In terms of getting it all to display you will want to hang onto
UIImage instances from which you have drawn once because those have a
cached uncompressed version of the file in them. And where you don’t
the visual pause for a large image to appear on screen you will have
to force decompression for a couple of images in advance. But bear in
mind that these will take large amounts of RAM and if you are
overdoing it that might cause your app to be terminated. NSCache is a
great place to place frequently used images because this automatically
takes care of evicting the images when RAM becomes scarce.
It is unfortunate that we don’t have any way to know whether or not an
image still needs decompressing or not. Also an image might have
evicted the uncompressed version without informing us as to this
effect. That might be a good Radar to raise at Apple’s bug reporting
site. But fortunately accessing the image as shown above takes no time
if the image is already decompressed. So you could just do that not
only “just in time” but also “just in case”.
Just thought I'd share a bit of decompression performance data...
I'm doing some prototyping of a 360 degree viewer - a carousel where the user can spin through a series of photos taken from different angles, to give the impression of being able to smoothly rotate an object.
I have loaded the image data into an array of NSData's to take file i/o out of the equation, but create NSImage's on the fly. Testing at near max frame rate (~25 fps) and watching in Instruments I see the app is clearly CPU-bound and there's an approximately 10% increase in CPU load showing ~275 kb png's vs. ~75 kb jpg's.
I can't say for sure but my guess is the CPU limit is just from general program execution and moving all the data around in memory, but that image decompression is done on the GPU. Either way and the JPG vs. PNG performance argument looks to favour JPG, especially when the smaller file sizes (and therefore smaller sizes of objects in memory at least in some parts of the chain) is taken into consideration.

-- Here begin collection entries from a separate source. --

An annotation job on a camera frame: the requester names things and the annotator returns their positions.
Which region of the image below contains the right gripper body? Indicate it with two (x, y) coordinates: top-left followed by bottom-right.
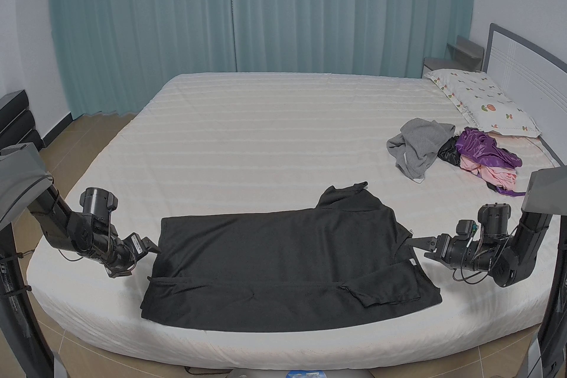
(435, 234), (471, 271)

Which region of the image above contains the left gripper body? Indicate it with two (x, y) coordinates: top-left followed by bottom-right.
(112, 234), (151, 276)

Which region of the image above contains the black T-shirt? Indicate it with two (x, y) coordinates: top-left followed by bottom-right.
(140, 180), (443, 332)

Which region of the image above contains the bed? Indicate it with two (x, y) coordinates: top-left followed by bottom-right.
(27, 23), (567, 370)

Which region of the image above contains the pink garment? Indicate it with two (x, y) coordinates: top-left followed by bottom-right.
(460, 155), (518, 189)

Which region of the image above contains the black glossy garment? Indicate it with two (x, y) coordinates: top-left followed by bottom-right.
(438, 136), (461, 166)

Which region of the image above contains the grey garment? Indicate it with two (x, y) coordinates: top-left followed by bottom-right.
(386, 118), (456, 183)

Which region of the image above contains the purple garment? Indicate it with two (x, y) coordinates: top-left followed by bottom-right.
(456, 127), (525, 196)

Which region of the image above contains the white printed pillow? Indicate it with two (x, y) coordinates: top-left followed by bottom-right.
(424, 68), (542, 138)

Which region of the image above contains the black chest of drawers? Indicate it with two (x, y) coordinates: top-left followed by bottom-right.
(0, 89), (46, 151)

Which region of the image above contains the grey bedside table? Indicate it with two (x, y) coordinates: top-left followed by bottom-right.
(423, 35), (484, 78)

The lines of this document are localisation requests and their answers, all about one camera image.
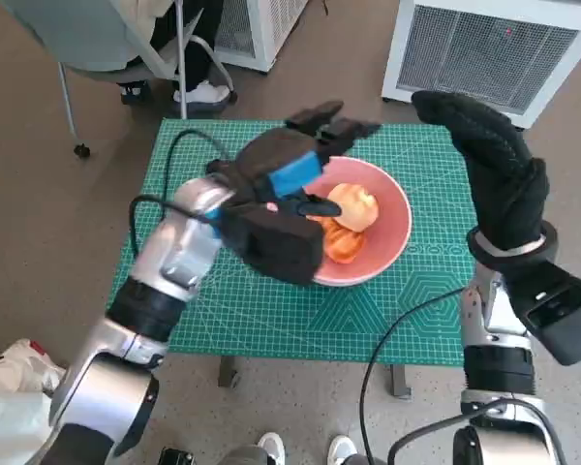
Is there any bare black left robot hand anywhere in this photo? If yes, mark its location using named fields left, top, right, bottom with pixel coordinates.
left=231, top=100, right=382, bottom=219

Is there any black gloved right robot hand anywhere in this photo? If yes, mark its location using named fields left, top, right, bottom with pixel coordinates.
left=411, top=90, right=551, bottom=253

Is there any round toy bread bun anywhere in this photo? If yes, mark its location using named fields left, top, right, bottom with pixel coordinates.
left=326, top=182, right=380, bottom=233

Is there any braided toy bread loaf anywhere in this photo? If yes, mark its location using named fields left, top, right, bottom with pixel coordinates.
left=321, top=220, right=368, bottom=264

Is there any pink bowl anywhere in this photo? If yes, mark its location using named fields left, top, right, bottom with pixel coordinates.
left=299, top=155, right=413, bottom=287

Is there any small white mesh cabinet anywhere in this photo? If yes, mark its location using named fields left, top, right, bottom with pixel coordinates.
left=212, top=0, right=311, bottom=74

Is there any large white mesh cabinet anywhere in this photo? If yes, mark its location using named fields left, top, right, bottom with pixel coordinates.
left=381, top=0, right=581, bottom=130

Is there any seated person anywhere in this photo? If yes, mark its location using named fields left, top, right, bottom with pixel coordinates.
left=115, top=0, right=233, bottom=106

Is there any green cutting mat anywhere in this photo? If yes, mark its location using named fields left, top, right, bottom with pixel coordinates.
left=105, top=118, right=478, bottom=367

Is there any grey table leg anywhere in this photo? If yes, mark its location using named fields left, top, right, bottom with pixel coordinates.
left=390, top=363, right=413, bottom=399
left=217, top=356, right=241, bottom=388

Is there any grey office chair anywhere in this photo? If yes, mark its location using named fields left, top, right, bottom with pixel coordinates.
left=0, top=0, right=238, bottom=157

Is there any white shoe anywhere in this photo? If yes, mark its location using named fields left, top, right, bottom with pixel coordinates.
left=327, top=434, right=357, bottom=465
left=257, top=432, right=286, bottom=465

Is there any grey round robot part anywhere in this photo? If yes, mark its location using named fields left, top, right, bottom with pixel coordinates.
left=220, top=444, right=267, bottom=465

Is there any small black box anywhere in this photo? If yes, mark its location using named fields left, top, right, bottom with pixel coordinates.
left=157, top=446, right=195, bottom=465

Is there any person in white trousers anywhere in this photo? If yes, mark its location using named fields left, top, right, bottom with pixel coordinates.
left=0, top=338, right=69, bottom=465

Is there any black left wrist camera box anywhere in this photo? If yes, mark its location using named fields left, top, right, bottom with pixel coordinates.
left=220, top=201, right=326, bottom=286

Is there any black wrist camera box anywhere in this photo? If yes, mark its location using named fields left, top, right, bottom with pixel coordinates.
left=220, top=201, right=326, bottom=286
left=505, top=261, right=581, bottom=367

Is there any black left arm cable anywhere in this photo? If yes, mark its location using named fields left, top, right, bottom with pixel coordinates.
left=166, top=129, right=233, bottom=195
left=128, top=194, right=214, bottom=256

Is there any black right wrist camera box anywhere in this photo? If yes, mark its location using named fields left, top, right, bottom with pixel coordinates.
left=505, top=261, right=581, bottom=367

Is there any looped black cable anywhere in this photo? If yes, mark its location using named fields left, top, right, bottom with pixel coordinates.
left=386, top=397, right=570, bottom=465

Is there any long black cable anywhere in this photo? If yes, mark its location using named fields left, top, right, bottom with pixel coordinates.
left=360, top=286, right=466, bottom=465

Of course every situation is different, there's no substitute for testing...
I have found massive differences in animation performance when using jpegs vs png. For example placing three screen-sized jpegs side by side in a UIScrollView and scrolling horizontally on an iPhone4 results in lag and a thoroughly unpleasant jerky animation. With non-transparent pngs of the same dimensions the scrolling is smooth. I never use jpegs, even if the image is large.
I think if you want to use transparent, you have no choice except PNG. But, if your background is opaque already, then you may use JPG. That is the only difference I can see
'Use JPEG for photos' as mentioned in Human Interface Guidelines under section Produce artwork in the appropriate format.